Caddying for the Cubs

Looking across North Branch of the Chicago River to
the 17th green at Glen View Club.
Glen View Club in Golf, Illinois, where I caddied from the ages of 10 to 18 was and is a private country club. Its membership during my tenure from 1964 through 1972 was mostly corporate and conservative, old money being much preferred over the nouveau riche. Glen View was the sort of place that invited you to apply for membership. You did not approach it.

With a fixed and stable membership, it was pretty much the same lineup that showed up to play golf time after time. Ladies day was Tuesday mornings. Doctors played Wednesday afternoons. Saturday mornings and Sundays before 11:00 am were reserved for men. Husbands and wives and some cobbled together pairs, played couples golf, teeing off from 11:00 am on Sundays into the late afternoon. Many of the caddies had regular loops, and there were regular groups of players.  

If there was to be anything new and exciting it was generally in the way of guests and so it was for me one Monday morning in the late 1960s or early 1970s. The club pro, Ed Oldfield Sr., hosted a foursome of Chicago Cubs, on a rare major league baseball midsummer off day, to play as his guests. The foursome was made up of Ron Santo, Glenn Beckert, Kenny Holtzman and Peanuts Lowery.

The most famous member of this group, Ron Santo, played third base mostly -- the hot corner -- for the Cubs from 1960 through 1973. Professional baseball not being the road to riches it has since become, Santo worked hard at developing and promoting a product called "the pro's Pizza" and found a way to include his teammates in on the action. 
Ron Santo baseball card cover on the pro's Pizza box.
In the mid-1960s, Pro's Pizza was a concessionaire at Wrigley Field, Comiskey Park and Soldier's Field, selling individual serving pizzas to those in attendance at Cubs, White Sox and Bears games.

In that era, the pizzas were sold in single-serving boxes that featured on their lids player pictures.

The earliest of the issues was a set of 1966 Chicago Cubs.
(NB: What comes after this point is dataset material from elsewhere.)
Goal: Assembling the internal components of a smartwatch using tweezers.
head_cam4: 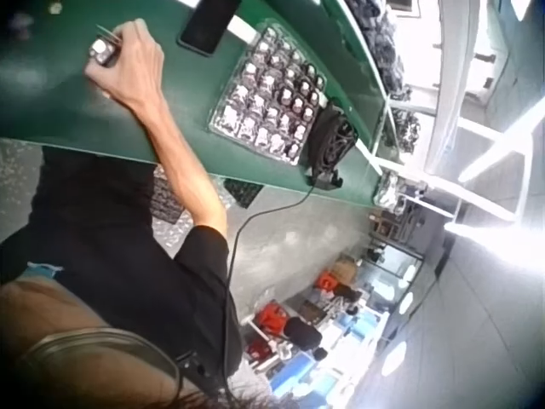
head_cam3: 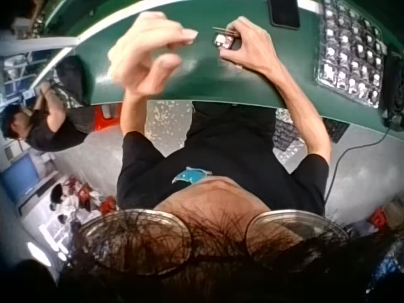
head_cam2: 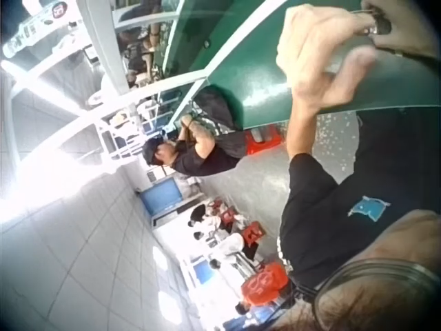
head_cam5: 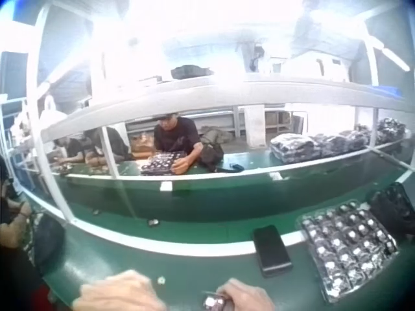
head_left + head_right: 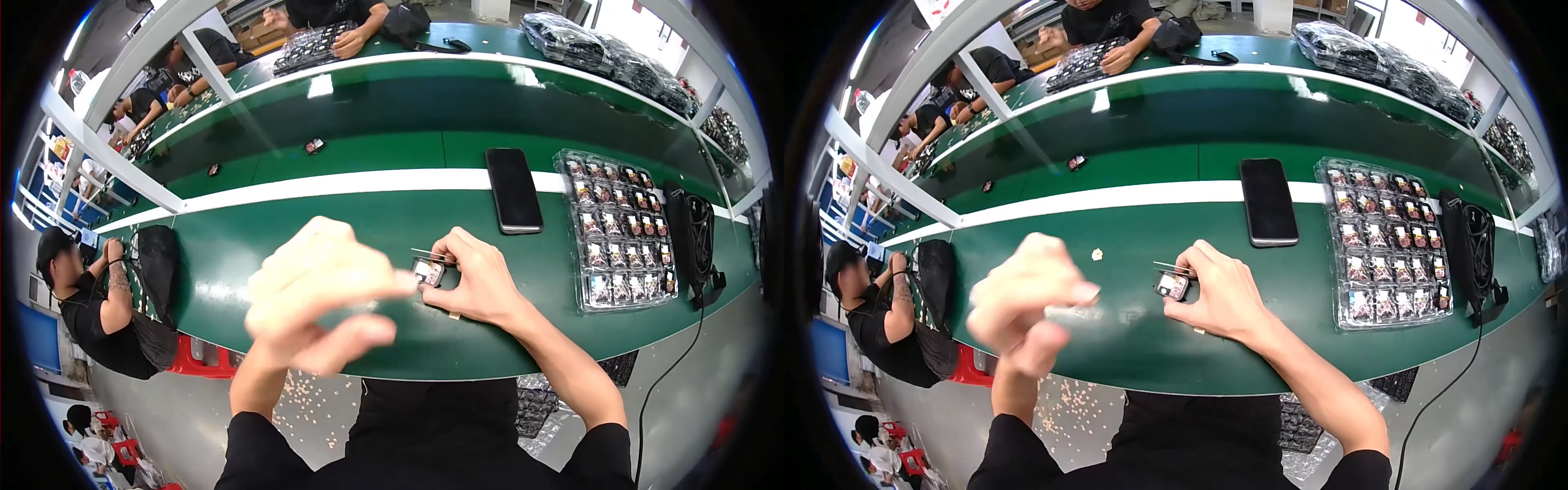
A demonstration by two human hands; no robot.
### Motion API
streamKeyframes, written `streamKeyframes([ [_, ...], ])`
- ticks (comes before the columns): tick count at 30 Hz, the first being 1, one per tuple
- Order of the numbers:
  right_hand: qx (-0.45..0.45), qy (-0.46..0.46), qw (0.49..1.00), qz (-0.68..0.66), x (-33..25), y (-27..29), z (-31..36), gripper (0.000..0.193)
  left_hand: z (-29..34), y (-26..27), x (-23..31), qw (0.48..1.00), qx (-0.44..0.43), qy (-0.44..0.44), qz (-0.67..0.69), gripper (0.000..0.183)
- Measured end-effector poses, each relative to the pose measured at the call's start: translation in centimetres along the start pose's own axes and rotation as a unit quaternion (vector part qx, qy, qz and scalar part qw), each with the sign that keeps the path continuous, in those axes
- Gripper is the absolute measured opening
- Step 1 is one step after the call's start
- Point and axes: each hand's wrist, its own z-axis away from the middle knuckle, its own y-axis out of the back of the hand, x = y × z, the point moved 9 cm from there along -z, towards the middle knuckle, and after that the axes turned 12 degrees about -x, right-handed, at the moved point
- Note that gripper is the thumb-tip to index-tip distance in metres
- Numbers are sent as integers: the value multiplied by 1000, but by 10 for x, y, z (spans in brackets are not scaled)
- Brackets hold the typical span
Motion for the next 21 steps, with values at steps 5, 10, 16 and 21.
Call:
streamKeyframes([
  [5,-7,-15,1000,21,0,1,-1,41,-24,29,111,997,-55,-45,-5,9],
  [10,-1,1,1000,15,-4,-7,-8,42,-4,36,119,989,44,-117,-78,9],
  [16,12,-7,1000,26,0,-1,-6,43,13,36,103,980,93,-164,-65,13],
  [21,4,-20,1000,10,-1,1,-1,41,-9,33,23,987,78,-62,-124,14],
])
The "card" portion of the box was about 6" x 6" and featured a large black-and-white player photo at left with white-and-red stripes and sports action drawings at right.
Roomies and Gold Glove winners Ron Santo and Glenn Beckert. 
The fans loved Santo. Ron was a good field, power hitting, lead footed batter, who was at least as likely to hit into a inning ending double play as to whack one out of the park. After his baseball career, Santo joined the WGN radio broadcasting team as an unabashed Cubs booster. Santo was a diabetic who raised much more money for diabetes research than he ever earned from the game. His association with Glenn Beckert was lifelong, for Beckert, along with other former teammates, Ferguson Arthur Jenkins, Ernie Banks, Randy Hundley, and Billy Williams, were among the pall bearers at Santo's 2010 funeral.  In 2011 Santo was posthumously inducted into the Cooperstown Baseball Hall of Fame.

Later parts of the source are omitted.